The inability to access adequate food explicitly for financial reasons— which is known as “food insecurity”—also appears to be prevalent among people younger than 65 who qualify for Medicare because of a long-term disability. Within that group, Madden’s study finds that four out of 10 doesn’t have enough to eat.
“Obviously, it connects to these very big inequalities that we have as a country and a society that are underlying some of the big differences in people’s social status that then impacts their health,” says Madden, an associate professor in the Department of Pharmacy and Health Systems Sciences, who led the study with her research colleagues from Northeastern University and Harvard Medical School.
The researchers examined data from a 2016 survey conducted by Medicare in which nearly 10,000 people—representing 56 million enrollees nationally—participated. The authors estimated that 9.1 percent of older Americans are going hungry, while 38.3 percent of younger beneficiaries frequently do not have enough to eat.
“It’s a really important group because they’re known to be very vulnerable, clinically, socially, and they’re costly,” says Madden of the younger group. “They’re often in Medicare and Medicaid and they’re often very ill.”
Among the over-65 age group, the study found that the prevalence of food insecurity was higher in the Northeast than in the Midwest. Most at risk among both younger and older beneficiaries are people whose income falls below $15,000 a year, or those who suffer from multiple chronic illnesses, depression, or anxiety.
Efforts are being taken within the healthcare system to address this problem, Madden says.
“There are some limits to what the healthcare system can do, but all the same, there are things that they can do, and are doing,” she says.
Some clinics screen patients for food and housing problems before referring them to social services, such as Meals on Wheels or the Supplemental Nutrition Assistance Program, which provides needy families a monthly stipend for purchasing healthy food. Some health centers will assist patients in navigating available programs to ensure that the connection to services really happens, says Madden. A number of clinics also partner with food suppliers to provide food on-site to patients.
Some hospitals have gotten into the practice of asking patients before discharging them whether they have enough food to eat at home.
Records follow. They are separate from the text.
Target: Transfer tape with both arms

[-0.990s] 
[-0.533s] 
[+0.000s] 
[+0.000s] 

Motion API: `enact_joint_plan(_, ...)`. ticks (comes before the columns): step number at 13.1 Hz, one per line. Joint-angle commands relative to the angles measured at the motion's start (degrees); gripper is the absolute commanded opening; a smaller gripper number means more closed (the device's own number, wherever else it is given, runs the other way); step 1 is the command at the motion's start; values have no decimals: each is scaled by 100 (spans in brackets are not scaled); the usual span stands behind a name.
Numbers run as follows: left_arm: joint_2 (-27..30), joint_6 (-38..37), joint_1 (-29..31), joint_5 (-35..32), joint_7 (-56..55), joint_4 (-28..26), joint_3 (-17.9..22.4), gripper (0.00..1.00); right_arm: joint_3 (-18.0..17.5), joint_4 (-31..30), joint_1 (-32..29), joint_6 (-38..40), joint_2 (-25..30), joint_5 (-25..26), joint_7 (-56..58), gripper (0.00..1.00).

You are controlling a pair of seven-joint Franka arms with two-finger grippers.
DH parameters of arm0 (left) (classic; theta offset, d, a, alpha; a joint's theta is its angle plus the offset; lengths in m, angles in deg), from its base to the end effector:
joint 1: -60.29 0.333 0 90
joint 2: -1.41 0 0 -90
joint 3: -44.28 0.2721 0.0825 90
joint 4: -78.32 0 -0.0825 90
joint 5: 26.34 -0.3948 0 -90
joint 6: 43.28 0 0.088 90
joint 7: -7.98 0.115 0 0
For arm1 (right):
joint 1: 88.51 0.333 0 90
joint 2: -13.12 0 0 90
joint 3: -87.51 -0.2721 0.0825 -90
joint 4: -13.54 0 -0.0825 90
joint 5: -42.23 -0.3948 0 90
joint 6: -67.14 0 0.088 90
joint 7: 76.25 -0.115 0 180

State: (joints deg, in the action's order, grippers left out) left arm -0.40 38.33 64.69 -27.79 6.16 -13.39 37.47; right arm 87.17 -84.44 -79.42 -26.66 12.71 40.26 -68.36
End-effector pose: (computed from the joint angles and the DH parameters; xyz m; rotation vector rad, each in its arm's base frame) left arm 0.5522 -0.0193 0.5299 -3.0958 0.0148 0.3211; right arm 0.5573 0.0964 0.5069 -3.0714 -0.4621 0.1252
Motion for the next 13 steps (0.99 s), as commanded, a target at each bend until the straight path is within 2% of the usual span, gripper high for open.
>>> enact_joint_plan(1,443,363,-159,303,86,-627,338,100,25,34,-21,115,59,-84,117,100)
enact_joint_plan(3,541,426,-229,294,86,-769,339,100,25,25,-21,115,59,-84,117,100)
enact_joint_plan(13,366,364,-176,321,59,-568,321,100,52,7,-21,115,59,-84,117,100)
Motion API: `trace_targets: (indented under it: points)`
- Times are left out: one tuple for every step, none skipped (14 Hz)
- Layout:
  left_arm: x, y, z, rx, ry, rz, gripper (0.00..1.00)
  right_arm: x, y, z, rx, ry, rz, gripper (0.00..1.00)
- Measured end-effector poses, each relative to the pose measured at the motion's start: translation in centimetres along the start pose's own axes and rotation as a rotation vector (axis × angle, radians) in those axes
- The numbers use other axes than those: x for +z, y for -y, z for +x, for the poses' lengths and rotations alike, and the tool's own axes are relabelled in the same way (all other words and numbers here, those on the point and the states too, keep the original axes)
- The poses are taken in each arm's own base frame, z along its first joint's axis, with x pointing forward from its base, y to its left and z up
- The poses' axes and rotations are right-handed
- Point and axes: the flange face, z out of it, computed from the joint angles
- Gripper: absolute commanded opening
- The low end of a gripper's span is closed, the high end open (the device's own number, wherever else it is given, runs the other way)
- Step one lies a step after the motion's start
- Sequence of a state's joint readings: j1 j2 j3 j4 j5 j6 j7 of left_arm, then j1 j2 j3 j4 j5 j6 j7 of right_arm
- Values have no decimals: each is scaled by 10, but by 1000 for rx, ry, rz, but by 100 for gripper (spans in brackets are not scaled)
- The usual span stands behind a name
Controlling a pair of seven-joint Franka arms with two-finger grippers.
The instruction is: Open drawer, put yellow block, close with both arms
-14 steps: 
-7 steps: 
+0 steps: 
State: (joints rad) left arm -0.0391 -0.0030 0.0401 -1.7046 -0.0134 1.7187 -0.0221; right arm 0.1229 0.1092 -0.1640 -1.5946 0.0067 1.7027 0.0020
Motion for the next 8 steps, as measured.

Those determined not to have adequate food are either sent home with a package of food, or referred to programs such as Meals on Wheels.
The practice stems partly in response to the Hospital Readmissions Reduction Program, a component of the Affordable Care Act that began in 2012, which penalizes hospitals for readmitting patients too soon, according to Madden. But, in effect, it provides an incentive to hospitals to ensure that patients survive their discharge, she says.
The federal government and local communities also offer programs and resources to improve access to healthy food. The Accountable Health Communities Model addresses the social needs of Medicare and Medicaid beneficiaries through screening, referral, and community services.
“The Accountable Health Communities Model is so new that it’s not even really a program; it’s a bunch of demonstration projects that are being evaluated,” says Madden. “But it reflects the Centers for Medicaid and Medicare Services getting into this area and taking more interest in the social determinants of health.”
While the study did not establish causation between food insecurity and poor health, Madden suggested that a correlation does seem to exist between the two outcomes.
“If someone can’t afford to eat properly, that can affect their health. If they’re in poor health, that imposes costs on them and puts physical limitations on them which interferes with their ability to get food,” Madden says.